Check each line below for the word "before", and copy those that have it.

*** Given material ***

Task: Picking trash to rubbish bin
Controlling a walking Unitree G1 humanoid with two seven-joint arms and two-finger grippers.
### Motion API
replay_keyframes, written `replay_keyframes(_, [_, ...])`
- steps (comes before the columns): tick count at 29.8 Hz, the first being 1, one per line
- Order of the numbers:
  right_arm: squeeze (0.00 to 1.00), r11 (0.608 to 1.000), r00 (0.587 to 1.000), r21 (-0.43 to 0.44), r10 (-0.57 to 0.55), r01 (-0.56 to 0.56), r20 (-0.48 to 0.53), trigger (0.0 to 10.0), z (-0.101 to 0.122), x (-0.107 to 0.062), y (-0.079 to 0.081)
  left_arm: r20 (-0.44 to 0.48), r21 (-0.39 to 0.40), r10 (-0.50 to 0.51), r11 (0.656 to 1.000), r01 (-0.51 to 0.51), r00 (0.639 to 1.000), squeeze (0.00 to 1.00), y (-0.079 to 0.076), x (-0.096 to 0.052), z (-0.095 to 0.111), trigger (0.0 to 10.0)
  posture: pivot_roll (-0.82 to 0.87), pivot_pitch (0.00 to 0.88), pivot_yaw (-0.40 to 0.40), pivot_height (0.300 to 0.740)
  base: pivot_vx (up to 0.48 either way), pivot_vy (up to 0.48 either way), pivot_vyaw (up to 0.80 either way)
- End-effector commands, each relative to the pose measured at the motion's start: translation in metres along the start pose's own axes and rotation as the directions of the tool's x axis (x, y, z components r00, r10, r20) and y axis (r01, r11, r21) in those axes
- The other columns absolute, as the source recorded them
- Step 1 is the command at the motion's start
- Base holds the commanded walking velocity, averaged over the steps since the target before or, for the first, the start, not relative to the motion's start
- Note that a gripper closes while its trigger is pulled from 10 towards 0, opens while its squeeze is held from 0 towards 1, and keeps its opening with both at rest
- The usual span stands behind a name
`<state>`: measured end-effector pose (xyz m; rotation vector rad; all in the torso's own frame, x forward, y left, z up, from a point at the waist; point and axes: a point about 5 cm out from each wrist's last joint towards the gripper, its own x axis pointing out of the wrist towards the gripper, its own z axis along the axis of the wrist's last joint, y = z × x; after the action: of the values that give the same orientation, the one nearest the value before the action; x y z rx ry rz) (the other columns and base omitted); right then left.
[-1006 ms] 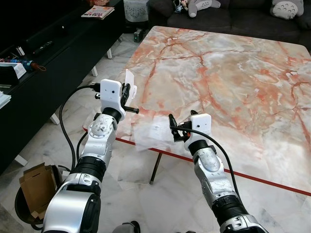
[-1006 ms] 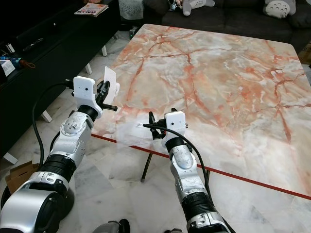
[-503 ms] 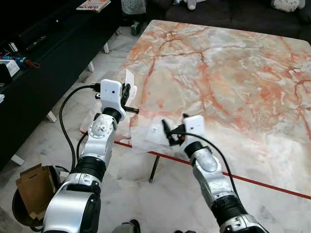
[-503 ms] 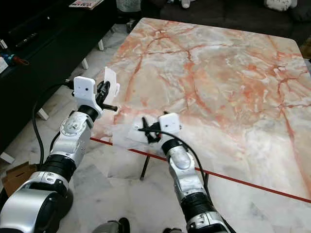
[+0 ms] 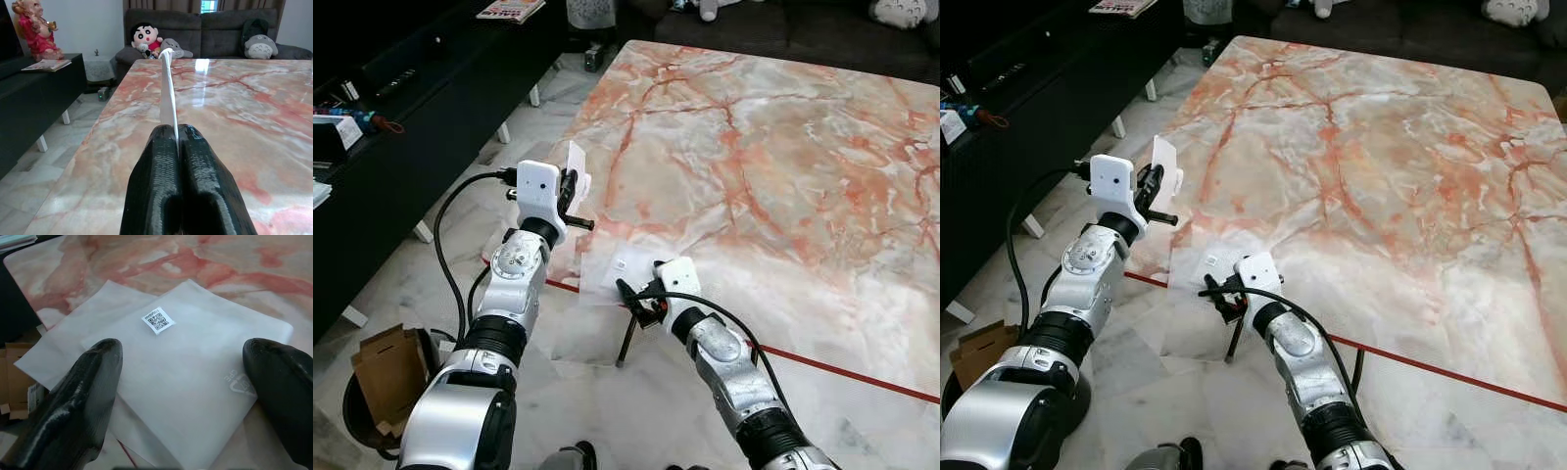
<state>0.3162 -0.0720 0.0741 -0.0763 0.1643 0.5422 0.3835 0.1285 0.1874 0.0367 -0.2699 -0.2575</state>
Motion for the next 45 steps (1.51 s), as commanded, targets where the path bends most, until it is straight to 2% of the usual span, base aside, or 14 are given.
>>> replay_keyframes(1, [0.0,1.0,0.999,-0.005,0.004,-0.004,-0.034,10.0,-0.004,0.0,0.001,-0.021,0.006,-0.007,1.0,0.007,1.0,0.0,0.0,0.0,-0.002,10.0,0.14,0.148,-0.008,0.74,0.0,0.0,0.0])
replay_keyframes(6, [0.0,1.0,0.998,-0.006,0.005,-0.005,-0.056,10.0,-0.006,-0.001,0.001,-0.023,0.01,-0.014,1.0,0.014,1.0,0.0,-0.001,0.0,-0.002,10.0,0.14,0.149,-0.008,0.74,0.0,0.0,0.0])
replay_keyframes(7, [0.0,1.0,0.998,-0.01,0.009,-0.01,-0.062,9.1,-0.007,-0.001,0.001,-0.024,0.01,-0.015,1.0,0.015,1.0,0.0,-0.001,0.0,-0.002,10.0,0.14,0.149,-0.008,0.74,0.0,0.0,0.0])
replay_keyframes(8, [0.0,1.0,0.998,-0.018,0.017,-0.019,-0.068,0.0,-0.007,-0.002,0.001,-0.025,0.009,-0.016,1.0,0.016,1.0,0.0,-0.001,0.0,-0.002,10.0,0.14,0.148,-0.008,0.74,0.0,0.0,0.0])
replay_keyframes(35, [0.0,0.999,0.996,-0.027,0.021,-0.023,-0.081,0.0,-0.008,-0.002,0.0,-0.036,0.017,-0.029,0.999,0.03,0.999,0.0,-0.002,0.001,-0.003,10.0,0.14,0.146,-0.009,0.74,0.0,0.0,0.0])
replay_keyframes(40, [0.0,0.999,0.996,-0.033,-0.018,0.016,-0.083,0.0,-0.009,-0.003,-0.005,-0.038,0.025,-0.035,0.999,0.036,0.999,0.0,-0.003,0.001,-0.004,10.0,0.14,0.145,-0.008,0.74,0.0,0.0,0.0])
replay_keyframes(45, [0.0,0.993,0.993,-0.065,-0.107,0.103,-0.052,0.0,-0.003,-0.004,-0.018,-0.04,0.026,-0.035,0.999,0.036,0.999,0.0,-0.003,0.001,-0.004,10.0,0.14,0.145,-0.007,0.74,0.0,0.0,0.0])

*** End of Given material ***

_Answer space_:
- steps (comes before the columns): tick count at 29.8 Hz, the first being 1, one per line
- Base holds the commanded walking velocity, averaged over the steps since the target before or, for the first, the start, not relative to the motion's start
`<state>`: measured end-effector pose (xyz m; rotation vector rad; all in the torso's own frame, x forward, y left, z up, from a point at the waist; point and axes: a point about 5 cm out from each wrist's last joint towards the gripper, its own x axis pointing out of the wrist towards the gripper, its own z axis along the axis of the wrist's last joint, y = z × x; after the action: of the values that give the same orientation, the one nearest the value before the action; x y z rx ry rz) (the other columns and base omitted); right then left.

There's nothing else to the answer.